» **WHAT IS NEEDED**:
Which lines in the data below contain the word "white"? Return each of them.

-- RECORDS follows --

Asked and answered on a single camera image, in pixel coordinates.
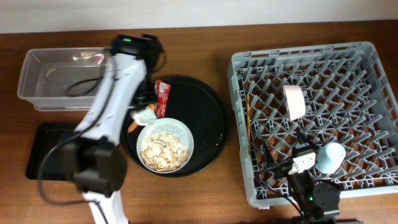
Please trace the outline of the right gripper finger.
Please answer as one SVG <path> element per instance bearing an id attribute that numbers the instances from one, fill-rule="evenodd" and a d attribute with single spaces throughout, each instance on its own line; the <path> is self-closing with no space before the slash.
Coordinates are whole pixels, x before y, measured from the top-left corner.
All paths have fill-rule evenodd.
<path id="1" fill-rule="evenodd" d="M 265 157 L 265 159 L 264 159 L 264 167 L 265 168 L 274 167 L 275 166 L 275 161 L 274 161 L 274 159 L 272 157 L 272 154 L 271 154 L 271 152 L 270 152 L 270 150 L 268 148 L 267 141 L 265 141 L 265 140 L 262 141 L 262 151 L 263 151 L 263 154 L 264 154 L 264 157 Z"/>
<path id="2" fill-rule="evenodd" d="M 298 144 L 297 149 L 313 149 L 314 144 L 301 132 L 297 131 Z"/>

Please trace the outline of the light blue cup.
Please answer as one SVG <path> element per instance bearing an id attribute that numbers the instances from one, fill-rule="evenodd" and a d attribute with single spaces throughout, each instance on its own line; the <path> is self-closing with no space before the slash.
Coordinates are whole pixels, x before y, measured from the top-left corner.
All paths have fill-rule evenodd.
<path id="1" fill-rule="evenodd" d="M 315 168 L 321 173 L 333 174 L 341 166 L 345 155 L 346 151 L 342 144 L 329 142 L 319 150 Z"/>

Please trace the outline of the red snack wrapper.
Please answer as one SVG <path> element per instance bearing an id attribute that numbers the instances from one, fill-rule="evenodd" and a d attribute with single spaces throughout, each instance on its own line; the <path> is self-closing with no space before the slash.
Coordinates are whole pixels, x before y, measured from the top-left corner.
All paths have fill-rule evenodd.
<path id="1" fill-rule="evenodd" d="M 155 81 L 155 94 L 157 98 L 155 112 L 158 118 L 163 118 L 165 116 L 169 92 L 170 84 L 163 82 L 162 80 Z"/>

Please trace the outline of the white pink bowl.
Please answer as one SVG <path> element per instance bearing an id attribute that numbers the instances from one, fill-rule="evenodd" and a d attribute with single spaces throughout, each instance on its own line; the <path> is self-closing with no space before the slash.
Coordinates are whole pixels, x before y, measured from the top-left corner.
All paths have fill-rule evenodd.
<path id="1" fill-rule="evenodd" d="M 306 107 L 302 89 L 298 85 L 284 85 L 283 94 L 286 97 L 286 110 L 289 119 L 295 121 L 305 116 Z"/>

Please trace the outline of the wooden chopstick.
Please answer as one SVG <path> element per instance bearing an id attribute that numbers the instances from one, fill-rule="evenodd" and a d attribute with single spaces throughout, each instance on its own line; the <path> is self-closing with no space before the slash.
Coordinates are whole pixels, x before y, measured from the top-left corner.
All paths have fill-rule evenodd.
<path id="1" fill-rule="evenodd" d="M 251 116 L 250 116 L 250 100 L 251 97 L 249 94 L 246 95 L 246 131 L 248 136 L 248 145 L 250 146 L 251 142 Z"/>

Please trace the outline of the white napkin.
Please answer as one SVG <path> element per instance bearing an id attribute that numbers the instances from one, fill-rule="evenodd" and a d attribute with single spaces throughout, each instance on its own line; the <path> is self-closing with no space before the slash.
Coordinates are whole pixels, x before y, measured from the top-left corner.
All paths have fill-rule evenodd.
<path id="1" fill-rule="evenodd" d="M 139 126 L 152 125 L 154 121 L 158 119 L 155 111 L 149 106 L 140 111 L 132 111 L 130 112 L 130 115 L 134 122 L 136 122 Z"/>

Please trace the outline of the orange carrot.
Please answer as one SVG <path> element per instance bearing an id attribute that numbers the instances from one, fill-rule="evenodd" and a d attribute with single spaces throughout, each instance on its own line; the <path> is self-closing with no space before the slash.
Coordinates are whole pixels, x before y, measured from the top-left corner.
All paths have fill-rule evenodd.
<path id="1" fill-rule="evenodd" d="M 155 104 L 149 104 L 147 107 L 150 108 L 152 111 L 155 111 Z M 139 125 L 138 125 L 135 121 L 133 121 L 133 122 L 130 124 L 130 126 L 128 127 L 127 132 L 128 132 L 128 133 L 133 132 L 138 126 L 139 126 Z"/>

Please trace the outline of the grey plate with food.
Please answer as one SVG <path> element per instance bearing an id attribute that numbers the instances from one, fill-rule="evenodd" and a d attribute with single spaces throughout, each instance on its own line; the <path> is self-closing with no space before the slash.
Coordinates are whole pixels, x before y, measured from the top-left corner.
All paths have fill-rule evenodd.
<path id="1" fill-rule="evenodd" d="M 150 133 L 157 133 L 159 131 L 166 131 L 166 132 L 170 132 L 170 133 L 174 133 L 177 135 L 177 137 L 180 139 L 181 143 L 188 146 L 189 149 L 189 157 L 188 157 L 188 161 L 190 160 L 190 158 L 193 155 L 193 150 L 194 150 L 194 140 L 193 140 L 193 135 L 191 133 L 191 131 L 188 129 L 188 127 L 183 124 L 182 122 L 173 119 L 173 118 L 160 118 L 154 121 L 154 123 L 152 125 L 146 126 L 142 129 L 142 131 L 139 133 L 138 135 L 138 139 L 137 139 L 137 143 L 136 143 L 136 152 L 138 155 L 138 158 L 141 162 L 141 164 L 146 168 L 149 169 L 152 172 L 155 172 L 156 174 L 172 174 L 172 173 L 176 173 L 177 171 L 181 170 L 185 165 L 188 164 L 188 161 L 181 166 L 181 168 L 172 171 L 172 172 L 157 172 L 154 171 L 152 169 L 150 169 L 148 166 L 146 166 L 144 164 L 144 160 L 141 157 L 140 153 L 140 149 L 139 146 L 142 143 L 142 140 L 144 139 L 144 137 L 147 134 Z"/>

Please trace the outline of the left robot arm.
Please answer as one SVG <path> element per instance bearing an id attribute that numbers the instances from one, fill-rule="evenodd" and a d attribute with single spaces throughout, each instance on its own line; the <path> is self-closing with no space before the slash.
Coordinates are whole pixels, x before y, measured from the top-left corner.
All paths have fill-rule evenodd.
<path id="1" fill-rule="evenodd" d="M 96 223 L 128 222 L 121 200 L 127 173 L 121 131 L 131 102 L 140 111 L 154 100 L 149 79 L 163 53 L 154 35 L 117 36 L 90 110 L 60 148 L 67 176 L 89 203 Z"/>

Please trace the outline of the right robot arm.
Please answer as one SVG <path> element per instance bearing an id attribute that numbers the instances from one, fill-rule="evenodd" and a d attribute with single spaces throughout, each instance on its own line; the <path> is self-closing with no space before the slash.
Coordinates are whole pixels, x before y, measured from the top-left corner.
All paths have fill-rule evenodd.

-- RECORDS concluded --

» **YOUR RESPONSE**:
Please trace the outline of the white pink bowl.
Please trace the outline of the white napkin.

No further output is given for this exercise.